In a related editorial, Gregory Y.H. Lip, MD, and Deidre A. Lane, PhD, wrote that the study authors “emphasize the need for minimizing modifiable risk factors for GI bleeding in patients on [oral anticoagulation], which is a very sensible approach.” Both are from the Aalborg Thrombosis Research Unit, department of clinical medicine, Aalborg University, Denmark; Lip is also from the University of Birmingham Centre for Cardiovascular Sciences, City Hospital, England.

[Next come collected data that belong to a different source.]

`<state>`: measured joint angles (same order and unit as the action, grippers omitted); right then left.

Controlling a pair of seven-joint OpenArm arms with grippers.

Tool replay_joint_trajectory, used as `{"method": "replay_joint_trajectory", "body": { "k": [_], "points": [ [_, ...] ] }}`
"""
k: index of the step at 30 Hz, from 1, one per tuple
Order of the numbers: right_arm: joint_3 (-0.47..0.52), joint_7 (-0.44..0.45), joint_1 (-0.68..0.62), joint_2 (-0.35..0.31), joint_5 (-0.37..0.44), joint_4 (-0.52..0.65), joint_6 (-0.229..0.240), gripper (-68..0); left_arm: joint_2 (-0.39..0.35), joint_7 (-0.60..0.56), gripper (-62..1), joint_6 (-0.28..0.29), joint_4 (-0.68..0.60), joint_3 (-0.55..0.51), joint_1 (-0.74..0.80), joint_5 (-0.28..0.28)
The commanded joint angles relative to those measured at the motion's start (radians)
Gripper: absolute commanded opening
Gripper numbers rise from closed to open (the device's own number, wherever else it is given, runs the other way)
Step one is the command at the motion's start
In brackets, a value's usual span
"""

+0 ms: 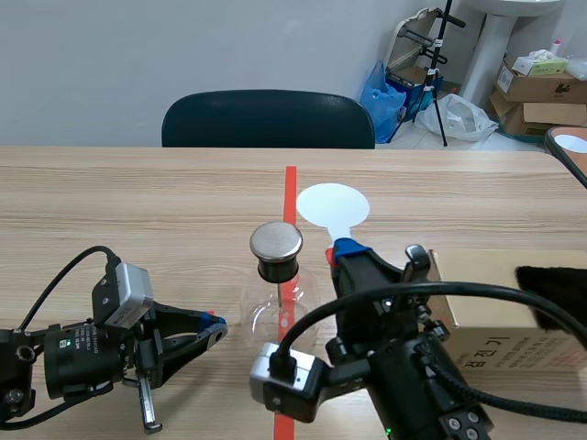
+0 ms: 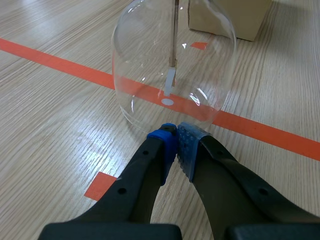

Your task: Do the electroscope experiment

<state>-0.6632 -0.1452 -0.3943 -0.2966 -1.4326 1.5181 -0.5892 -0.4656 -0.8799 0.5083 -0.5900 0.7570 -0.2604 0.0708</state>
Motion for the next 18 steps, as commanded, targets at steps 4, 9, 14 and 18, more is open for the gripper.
{"method": "replay_joint_trajectory", "body": {
  "k": [4, 9, 14, 18],
  "points": [
    [0.002, 0.105, 0.009, -0.011, -0.004, 0.011, -0.012, -66.5, 0.005, -0.014, -56.9, 0.002, -0.018, -0.006, -0.006, -0.010],
    [0.002, 0.193, 0.009, -0.011, -0.004, 0.011, -0.012, -66.5, 0.005, -0.014, -56.9, 0.002, -0.018, -0.006, -0.006, -0.010],
    [0.002, 0.232, 0.009, -0.011, -0.004, 0.011, -0.012, -66.5, 0.005, -0.014, -56.9, 0.002, -0.018, -0.006, -0.006, -0.010],
    [0.002, 0.247, 0.009, -0.011, -0.004, 0.011, -0.012, -66.5, 0.005, -0.014, -56.9, 0.002, -0.018, -0.006, -0.006, -0.010]
  ]
}}
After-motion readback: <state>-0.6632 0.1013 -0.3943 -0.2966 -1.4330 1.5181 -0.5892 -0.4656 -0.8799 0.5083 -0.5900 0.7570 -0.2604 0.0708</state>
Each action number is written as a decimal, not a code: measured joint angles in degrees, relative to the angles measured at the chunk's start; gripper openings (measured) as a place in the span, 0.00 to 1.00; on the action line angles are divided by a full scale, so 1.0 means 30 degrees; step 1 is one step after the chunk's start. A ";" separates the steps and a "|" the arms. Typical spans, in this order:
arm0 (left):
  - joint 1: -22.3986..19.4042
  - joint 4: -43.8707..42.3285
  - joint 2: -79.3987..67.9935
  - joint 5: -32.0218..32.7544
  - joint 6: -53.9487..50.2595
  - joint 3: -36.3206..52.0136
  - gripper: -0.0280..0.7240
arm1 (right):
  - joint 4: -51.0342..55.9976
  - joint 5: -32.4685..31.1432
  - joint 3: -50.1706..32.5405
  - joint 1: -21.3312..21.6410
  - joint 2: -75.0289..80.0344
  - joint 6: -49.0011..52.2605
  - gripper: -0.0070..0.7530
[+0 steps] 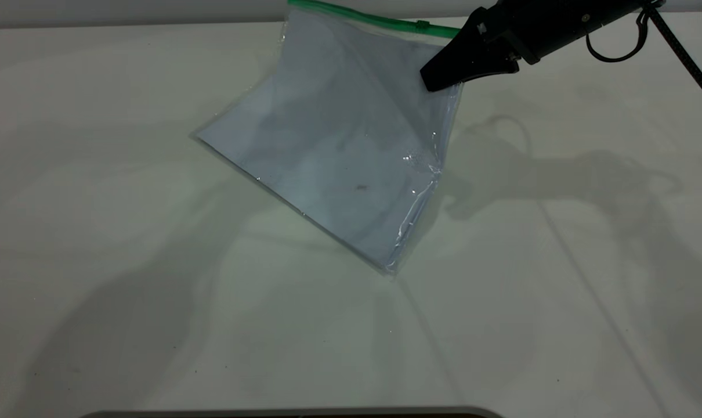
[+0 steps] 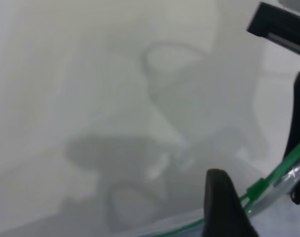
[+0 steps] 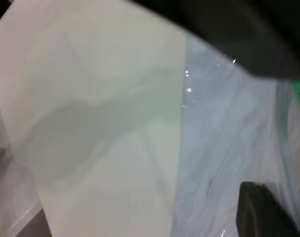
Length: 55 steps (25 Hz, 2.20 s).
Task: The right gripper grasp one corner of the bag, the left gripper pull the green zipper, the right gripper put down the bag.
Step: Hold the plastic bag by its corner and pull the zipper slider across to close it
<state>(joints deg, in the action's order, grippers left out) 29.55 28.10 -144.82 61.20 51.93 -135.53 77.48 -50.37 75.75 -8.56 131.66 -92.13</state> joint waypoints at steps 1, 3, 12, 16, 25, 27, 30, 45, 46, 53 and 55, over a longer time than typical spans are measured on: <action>0.0000 -0.0075 -0.0041 0.0072 0.0148 0.0000 0.63 | 0.0020 -0.0051 0.0000 0.0000 0.0000 -0.0149 0.06; 0.0000 -0.0207 -0.0119 0.0092 0.0572 0.0000 0.62 | 0.0055 -0.0097 0.0000 0.0000 0.0000 -0.0319 0.06; 0.0000 -0.0079 -0.0610 0.0051 0.2420 0.0000 0.61 | 0.0021 -0.2159 0.0000 0.0000 0.0000 -0.1196 0.06; 0.0000 0.0544 -0.0741 0.0186 0.3314 0.0000 0.61 | 0.0002 -0.2383 0.0000 0.0000 0.0000 -0.1307 0.06; 0.0000 0.0934 -0.0747 0.0002 0.6268 0.0000 0.61 | 0.0002 -0.2422 0.0000 0.0000 0.0000 -0.1343 0.06; 0.0000 0.0969 -0.0747 -0.0104 0.6459 0.0000 0.61 | 0.0002 -0.2405 0.0000 0.0000 0.0000 -0.1343 0.06; 0.0000 0.0984 -0.0687 -0.0110 0.5462 0.0000 0.61 | -0.0042 -0.2209 0.0000 0.0000 0.0000 -0.1352 0.06; -0.0099 0.0137 0.0119 0.1574 0.2463 -0.0024 0.61 | -0.0098 -0.1943 0.0000 0.0000 0.0000 -0.1352 0.06; -0.0115 0.0061 0.0048 0.1624 0.2385 -0.0024 0.61 | -0.0098 -0.1943 0.0000 0.0000 0.0000 -0.1352 0.06; -0.0115 0.0660 -0.0630 0.1628 0.2305 -0.0024 0.61 | -0.0098 -0.1943 0.0013 0.0000 0.0000 -0.1352 0.06; -0.0115 0.0847 -0.0740 0.1628 0.2305 -0.0024 0.61 | -0.0098 -0.1943 0.0013 0.0000 0.0000 -0.1352 0.06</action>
<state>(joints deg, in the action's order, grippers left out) 29.20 30.64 -147.04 66.09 58.84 -135.60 77.19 -56.20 75.79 -8.56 131.66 -96.19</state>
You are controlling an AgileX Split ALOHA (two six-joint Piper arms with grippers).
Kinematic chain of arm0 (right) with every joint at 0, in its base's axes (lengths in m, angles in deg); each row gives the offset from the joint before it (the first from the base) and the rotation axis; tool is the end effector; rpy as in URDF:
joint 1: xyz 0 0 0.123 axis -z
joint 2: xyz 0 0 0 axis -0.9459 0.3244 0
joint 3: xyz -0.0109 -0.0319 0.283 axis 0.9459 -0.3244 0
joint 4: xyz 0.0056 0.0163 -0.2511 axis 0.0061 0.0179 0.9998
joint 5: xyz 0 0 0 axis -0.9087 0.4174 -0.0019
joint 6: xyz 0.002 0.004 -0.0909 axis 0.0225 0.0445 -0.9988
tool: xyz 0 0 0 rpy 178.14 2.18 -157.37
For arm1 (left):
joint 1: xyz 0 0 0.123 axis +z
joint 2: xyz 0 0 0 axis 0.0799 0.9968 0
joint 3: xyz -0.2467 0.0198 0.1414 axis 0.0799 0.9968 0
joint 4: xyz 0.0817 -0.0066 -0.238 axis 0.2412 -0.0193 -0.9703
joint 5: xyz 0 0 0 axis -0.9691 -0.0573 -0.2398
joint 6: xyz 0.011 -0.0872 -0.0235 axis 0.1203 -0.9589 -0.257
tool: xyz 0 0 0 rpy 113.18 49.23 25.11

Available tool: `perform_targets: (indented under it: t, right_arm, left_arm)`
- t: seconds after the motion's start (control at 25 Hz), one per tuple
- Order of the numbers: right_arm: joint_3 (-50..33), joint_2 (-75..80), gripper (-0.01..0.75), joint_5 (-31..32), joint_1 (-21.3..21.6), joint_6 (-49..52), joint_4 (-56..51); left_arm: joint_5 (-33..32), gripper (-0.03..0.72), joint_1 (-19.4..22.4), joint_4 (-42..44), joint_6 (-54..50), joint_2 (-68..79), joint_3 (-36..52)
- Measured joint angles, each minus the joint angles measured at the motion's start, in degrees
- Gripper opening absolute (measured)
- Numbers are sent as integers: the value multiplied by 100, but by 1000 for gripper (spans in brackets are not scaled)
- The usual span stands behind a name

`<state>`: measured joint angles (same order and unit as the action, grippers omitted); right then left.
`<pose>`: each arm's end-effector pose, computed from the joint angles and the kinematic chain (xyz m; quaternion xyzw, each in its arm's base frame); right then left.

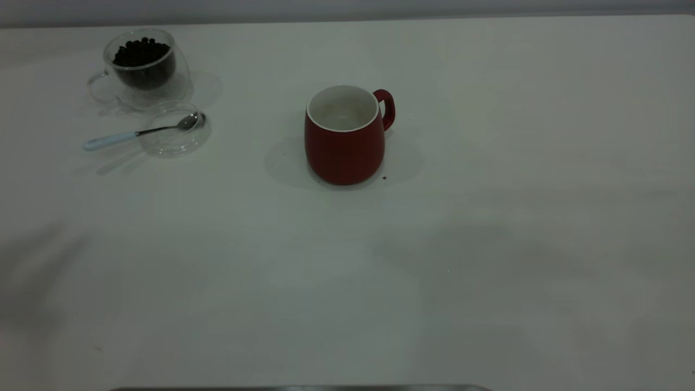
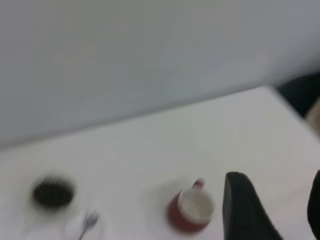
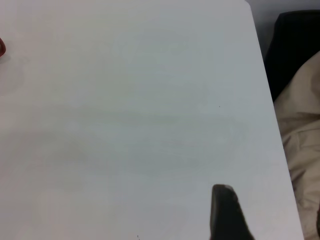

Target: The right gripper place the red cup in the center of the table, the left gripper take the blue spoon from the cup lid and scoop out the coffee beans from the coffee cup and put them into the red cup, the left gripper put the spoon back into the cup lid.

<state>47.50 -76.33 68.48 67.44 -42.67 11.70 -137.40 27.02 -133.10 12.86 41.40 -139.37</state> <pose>-0.0063 -0.0090 0.2636 -0.0244 0.8722 -0.0364 0.4871 0.1978 0.0126 0.4732 0.0916 0.8223 -0.1935 0.5272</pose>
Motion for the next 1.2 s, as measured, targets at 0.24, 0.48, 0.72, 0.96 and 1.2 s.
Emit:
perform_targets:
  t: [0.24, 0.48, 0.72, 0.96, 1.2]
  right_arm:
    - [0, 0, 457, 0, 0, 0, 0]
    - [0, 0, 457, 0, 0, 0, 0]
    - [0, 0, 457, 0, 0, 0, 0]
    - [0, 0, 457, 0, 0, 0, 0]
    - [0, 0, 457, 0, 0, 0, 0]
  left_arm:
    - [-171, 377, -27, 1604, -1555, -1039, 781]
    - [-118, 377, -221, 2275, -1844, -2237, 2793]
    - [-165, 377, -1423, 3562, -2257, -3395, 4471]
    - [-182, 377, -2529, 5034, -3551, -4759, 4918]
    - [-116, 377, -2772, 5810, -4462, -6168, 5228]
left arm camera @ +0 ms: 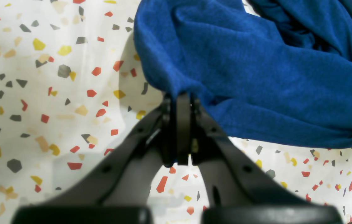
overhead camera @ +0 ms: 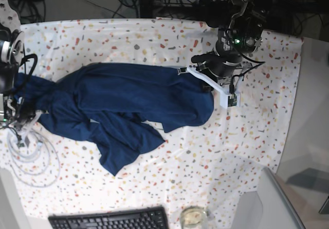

They also wrote that the GI bleeding risk associated with rivaroxaban in the ROCKET AF study was higher in patients from North America (HR = 1.89; 95% CI, 1.45-2.45) than in those from the rest of the world (HR = 1.21; 95% CI, 1-1.47), perhaps because in the warfarin arm, those in North America had more time in therapeutic range compared with those in the rest of the world, “and bleeding on warfarin is very closely related to [time in therapeutic range]. … Poor anticoagulation control (ie, labile INRs) translates into an excess of thromboembolism, mortality and bleeding.” – by Erik Swain

Disclosures: The study was funded by Janssen Research & Development LLC and Bayer HealthCare AG. Sherwood reports receiving consulting fees from Boehringer Ingelheim and educational grants from AstraZeneca and Gilead. See the full study for a list of the other researchers’ relevant financial disclosures. Lip reports financial ties with Bayer, Biotronik, Boehringer Ingelheim, Bristol-Myers Squibb/Pfizer, Daiichi Sankyo, Medtronic, Merck, Roche and Sanofi. Lane reports financial ties with Bayer, Boehringer Ingelheim and Bristol-Myers Squibb/Pfizer.